Gandhi a través de la palabra y la acción revistió de un contenido nuevo a la ahimsá, (no-violencia en sánscrito), al combinar ingredientes de la tradición india con elementos que conoció en Occidente, en sus años de estudiante de derecho en Londres. En sus textos encontramos una llamada constante, a modo de santón convencido, a recuperar determinadas tradiciones con el objetivo de elevar la autoestima de sus compatriotas para oponerse a la colonización británica. Así mismo, trasplantó la idea de pureza, vinculada a la teoría de las castas, a la visión ‘ecológica’ de la ‘pureza de corazón` propia de ascetas y místicos, llamando a la convivencia pacífica, independientemente de los credos religiosos, del ideario político y del origen social. Para Gandhi la violencia es mal para quien la ejerce y para quien la padece, no se puede eliminar sin conocer en donde está y cuales son sus causas, siendo su alternativa la no-violencia. Más allá de la ahimsá concebida como un precepto restringido, limitado a abstenerse del mal, la amplia poco a poco hasta convertirla en la pieza clave de una ética solidaria. Y no solo en el sentido de que violentar a un ser humano es profanar a toda la humanidad, sino en el que, a su juicio, existen muchas formas de violencia que son tanto o más insidiosas que causar daño físico o amenazar con él. “De modo que”, en palabras suyas, “el principio de la no-violencia es el medio más inofensivo y más eficaz para hacer valer los derechos políticos y económicos de todos los que se encuentran oprimidos y explotados”, y por tanto, “obliga a que se renuncie a toda forma de explotación”; y valora como aportación superior la de los “rishis (sabios), que descubrieron la ley de la no-violencia en medio de la violencia”, porque “fueron unos genios superiores a Newton, unos guerreros más grandes que Wellington”.

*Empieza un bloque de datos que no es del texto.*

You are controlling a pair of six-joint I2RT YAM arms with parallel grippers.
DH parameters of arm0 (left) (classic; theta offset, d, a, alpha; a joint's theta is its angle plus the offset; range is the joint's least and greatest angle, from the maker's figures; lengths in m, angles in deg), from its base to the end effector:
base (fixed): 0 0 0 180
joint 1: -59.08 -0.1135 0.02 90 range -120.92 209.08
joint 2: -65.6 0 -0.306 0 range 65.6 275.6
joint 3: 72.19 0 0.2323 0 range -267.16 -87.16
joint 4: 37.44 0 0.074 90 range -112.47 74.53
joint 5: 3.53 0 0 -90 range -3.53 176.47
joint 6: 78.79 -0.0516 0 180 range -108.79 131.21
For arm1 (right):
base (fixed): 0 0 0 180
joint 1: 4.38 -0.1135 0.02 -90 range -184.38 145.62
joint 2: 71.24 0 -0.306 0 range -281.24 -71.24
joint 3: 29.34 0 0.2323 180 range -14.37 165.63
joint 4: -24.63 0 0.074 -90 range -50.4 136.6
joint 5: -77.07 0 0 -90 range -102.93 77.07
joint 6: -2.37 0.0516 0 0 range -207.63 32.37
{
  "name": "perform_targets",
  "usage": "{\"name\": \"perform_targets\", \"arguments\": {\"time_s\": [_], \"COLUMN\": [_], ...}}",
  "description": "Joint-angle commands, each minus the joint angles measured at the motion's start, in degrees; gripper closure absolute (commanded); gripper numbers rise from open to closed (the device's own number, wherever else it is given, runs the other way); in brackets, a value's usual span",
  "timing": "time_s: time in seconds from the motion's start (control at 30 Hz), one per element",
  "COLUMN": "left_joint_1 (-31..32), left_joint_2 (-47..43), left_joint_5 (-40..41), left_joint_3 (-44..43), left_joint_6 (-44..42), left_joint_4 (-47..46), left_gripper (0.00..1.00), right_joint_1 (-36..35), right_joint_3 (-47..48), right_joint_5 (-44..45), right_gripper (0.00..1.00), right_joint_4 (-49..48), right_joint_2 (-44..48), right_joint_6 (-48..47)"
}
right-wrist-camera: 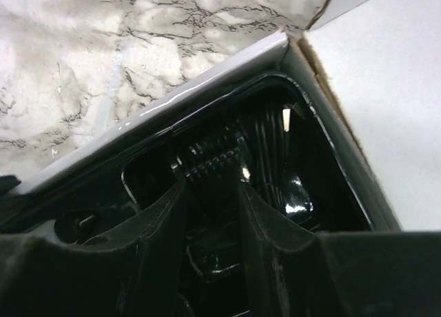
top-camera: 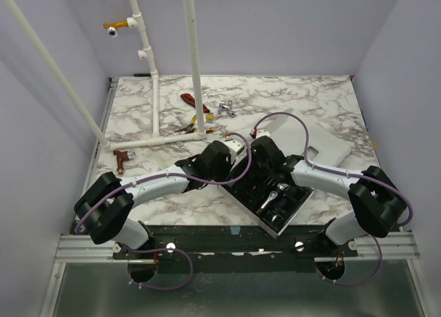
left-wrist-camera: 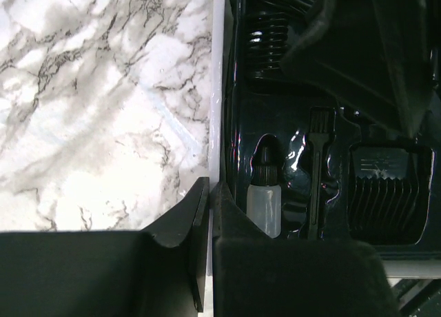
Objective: Sort the hair-cutting tools
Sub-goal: Adjust the storage box at the center of the board.
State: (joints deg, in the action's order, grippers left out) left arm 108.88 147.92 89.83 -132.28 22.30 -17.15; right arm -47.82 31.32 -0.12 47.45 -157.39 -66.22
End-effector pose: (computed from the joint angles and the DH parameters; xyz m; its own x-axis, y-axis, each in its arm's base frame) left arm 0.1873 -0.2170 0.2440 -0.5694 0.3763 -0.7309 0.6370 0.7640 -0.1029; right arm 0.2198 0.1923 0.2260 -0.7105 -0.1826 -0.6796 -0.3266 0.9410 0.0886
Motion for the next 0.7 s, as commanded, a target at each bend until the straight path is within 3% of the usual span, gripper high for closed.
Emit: {"name": "perform_targets", "arguments": {"time_s": [0.0, 0.3, 0.5, 0.67], "left_joint_1": [-1.6, -4.5, -5.1, -4.9], "left_joint_2": [5.5, 9.7, 7.8, 2.9], "left_joint_5": [-1.6, -0.8, 0.9, 1.6], "left_joint_3": [-3.2, -9.5, -13.6, -13.9], "left_joint_6": [-3.8, -3.4, -2.5, 0.7], "left_joint_4": [1.5, -0.2, 3.6, 7.4], "left_gripper": [1.0, 0.99, 0.58, 0.48], "right_joint_1": [-0.3, -0.3, -0.3, -0.3], "right_joint_3": [-1.7, -2.9, -2.6, -2.2], "right_joint_5": [3.8, 10.1, 12.3, 13.0], "right_gripper": [0.6, 0.57, 0.54, 0.51], "right_joint_4": [-1.6, -0.5, 0.1, 0.7], "right_joint_2": [2.9, 8.0, 9.5, 11.3], "right_joint_6": [2.3, 5.3, 6.4, 7.4]}}
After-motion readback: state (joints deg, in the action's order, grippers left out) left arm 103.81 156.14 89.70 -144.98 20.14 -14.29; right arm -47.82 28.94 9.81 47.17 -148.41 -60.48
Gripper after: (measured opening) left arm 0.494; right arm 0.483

El nombre y el rostro de Gandhi se han vuelto familiares a los occidentales, no tanto su pensamiento y acción sobre la no violencia, algunos estudios son muy críticos, queriendo evidenciar ‘sus constantes contradicciones’ sobre este planteamiento de ética edificante, sobre su comportamiento y expresiones [Losurdo, Domenico La cultura de la no violencia, Península. 2011; Finkeltein, Norman G, Lo que dice Gandhi sobre la no violencia, la resistencia y el valor, Ed.Biblioteca Nueva, 2013; Desai, Ashwin y Vahed Goolam, The South African Gandhi: Stretcher-Bearer of Empire (El Gandhi sudafricano: sostén del Imperio), Ed.Paperback, 2015]; es de agradecer la invitación a conocer su vida y leer los textos originales gandhianos, seguro que nos proporcionaría una mejor contextualización de su crecimiento personal ejemplarizante; empecemos, si hay voluntad sincera de hacerlo, por su propia autobiografía, que hizo llegar por entregas al periódico Navijan en 1925 y por la selección del profesor Nimar Kumar Bose, Escritos esenciales, Ed. Sal Terrae, 2004), y enriqueceremos esa admiración lejana, esa visión atractiva de sus gestos dotados de un gran halo de sabiduría, para comprender en profundidad su aportación a la historia de la bondad humana.